Sono venticinque anni che Elisabetta Sgarbi, massima editrice italiana (ma sarebbe più giusto definirla operatrice culturale tout court, essendo l’editoria centro da cui si irradiano festival, eventi e, appunto, audiovisivo), si dedica indefessa anche al cinema (oltre 70 opere tra documentari, cortometraggi, lungometraggi e filmini musicali), trovando non di rado l’attenzione dei festival (e a onor del vero non del pubblico, quasi un assente preterintenzionale).

Con L’isola degli idealisti, Sgarbi arriva in Concorso alla XIX Festa del Cinema di Roma, portando in dote passione e sentimenti: un romanzo di Giorgio Scerbanenco perduto e ritrovato, pubblicato nel 2018 da La nave di Teseo; un impegno non estemporaneo (Sgarbi è anche sceneggiatrice con Eugenio Lio e montatrice con Andres Arce Maldonando, a sua volta direttore della fotografia); un cast tra feticci (Elena Radonicich, Tony Laudadio, Antonio Rezza), nuovi incontri (Tommaso Ragno, Michela Cescon, Renato Carpentieri, Vincenzo Nemolato, Chiara Caselli che la interpretava in Lei mi parla ancora) e teatranti (Mimmo Borrelli, Renato De Simone).

Storia sospesa nel tempo e nello spazio, L’isola degli idealisti mutua l’originale ambientazione degli anni Quaranta a un non-luogo nel delta del Po, una sorta di “strada provinciale delle anime” in cui la nebbia dell’inverno desatura i colori fino a trasformare il paesaggio in chiave eterea, alla ricerca di uno spaesamento straniante che si ritrova anche negli interni.

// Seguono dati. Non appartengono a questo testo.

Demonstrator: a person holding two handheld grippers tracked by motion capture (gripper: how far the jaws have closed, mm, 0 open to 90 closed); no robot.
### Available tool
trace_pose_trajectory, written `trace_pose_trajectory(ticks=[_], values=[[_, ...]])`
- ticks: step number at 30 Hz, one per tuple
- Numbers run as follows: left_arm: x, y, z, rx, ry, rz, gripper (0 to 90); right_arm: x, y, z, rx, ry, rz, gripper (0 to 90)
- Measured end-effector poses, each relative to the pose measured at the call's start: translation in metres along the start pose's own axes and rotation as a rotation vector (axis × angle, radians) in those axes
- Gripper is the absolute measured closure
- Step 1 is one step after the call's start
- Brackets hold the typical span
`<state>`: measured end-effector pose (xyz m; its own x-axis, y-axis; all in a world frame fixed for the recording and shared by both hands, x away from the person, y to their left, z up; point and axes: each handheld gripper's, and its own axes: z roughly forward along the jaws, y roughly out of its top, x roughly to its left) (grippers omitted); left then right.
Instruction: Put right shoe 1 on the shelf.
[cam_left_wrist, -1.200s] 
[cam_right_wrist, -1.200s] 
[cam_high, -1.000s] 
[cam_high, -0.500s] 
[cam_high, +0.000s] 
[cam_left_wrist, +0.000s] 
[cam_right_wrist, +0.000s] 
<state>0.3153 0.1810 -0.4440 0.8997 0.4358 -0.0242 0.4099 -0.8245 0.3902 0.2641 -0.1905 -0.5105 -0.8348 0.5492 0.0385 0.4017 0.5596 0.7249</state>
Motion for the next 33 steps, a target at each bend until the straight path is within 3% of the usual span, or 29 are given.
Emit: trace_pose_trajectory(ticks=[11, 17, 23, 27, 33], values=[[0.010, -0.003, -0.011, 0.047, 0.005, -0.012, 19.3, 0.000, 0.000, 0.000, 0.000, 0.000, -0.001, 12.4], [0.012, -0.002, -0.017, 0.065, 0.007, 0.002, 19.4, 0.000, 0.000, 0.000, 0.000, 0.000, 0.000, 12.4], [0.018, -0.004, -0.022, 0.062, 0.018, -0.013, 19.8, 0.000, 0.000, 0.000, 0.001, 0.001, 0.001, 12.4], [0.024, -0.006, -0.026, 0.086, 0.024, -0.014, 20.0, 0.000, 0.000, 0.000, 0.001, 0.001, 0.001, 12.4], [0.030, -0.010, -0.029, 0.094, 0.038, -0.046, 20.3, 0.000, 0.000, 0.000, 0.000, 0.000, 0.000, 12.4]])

Tant’è che, all’inizio, si ha quasi l’impressione di voler lavorare sulle gustose possibilità della scatola teatrale dentro lo schermo cinematografico, sulla messinscena della realtà da consumare all’interno di una villa che sembra un mondo a parte.

È un ragionamento sulle illusioni e i suoi contraccolpi, un’operazione intellettuale per riflettere sul rapporto tra legge e giustizia, tra giudizio morale e fluidità della vita: due ladri fuggono da qualcuno, approdano su un’isola, vengono sorpresi dal guardiano, quindi condotti al cospetto dei proprietari della villa, che sono un vecchio e ironico ex direttore d’orchestra e i suoi due figli, una scrittrice in attesa di risposte e un ex medico che si fa troppe domande, più una governante e un segretario. Un po’ per gioco e un po’ per noia, l’ex medico propone ai ladri un “corso di educazione”: lui offrirà protezione, loro dovranno impegnarsi a cambiare vita.

Lungo (quasi due ore: troppe), più pensato che esperito, quasi compiaciuto del suo ritmo lasco, L’isola degli idealisti conferma l’andamento ostinato del cinema di Sgarbi, che nel suo dichiarare il desiderio di una narrazione meno elusiva e più dritta si conferma invece un teorema algido e distante, che né sa reggere l’ambizione del romanzo (se non è didascalico si rivela illustrativo) né riesce a padroneggiare i contrasti (tutto ciò che accade fuori dalla villa è posticcio). Da segnalare i contributi del grande Manuele Fior (suoi i titoli di testa e la mappa della villa, quasi uno spin-off dei suoi memorabili incanti onirici) e di Giovanni Iudice.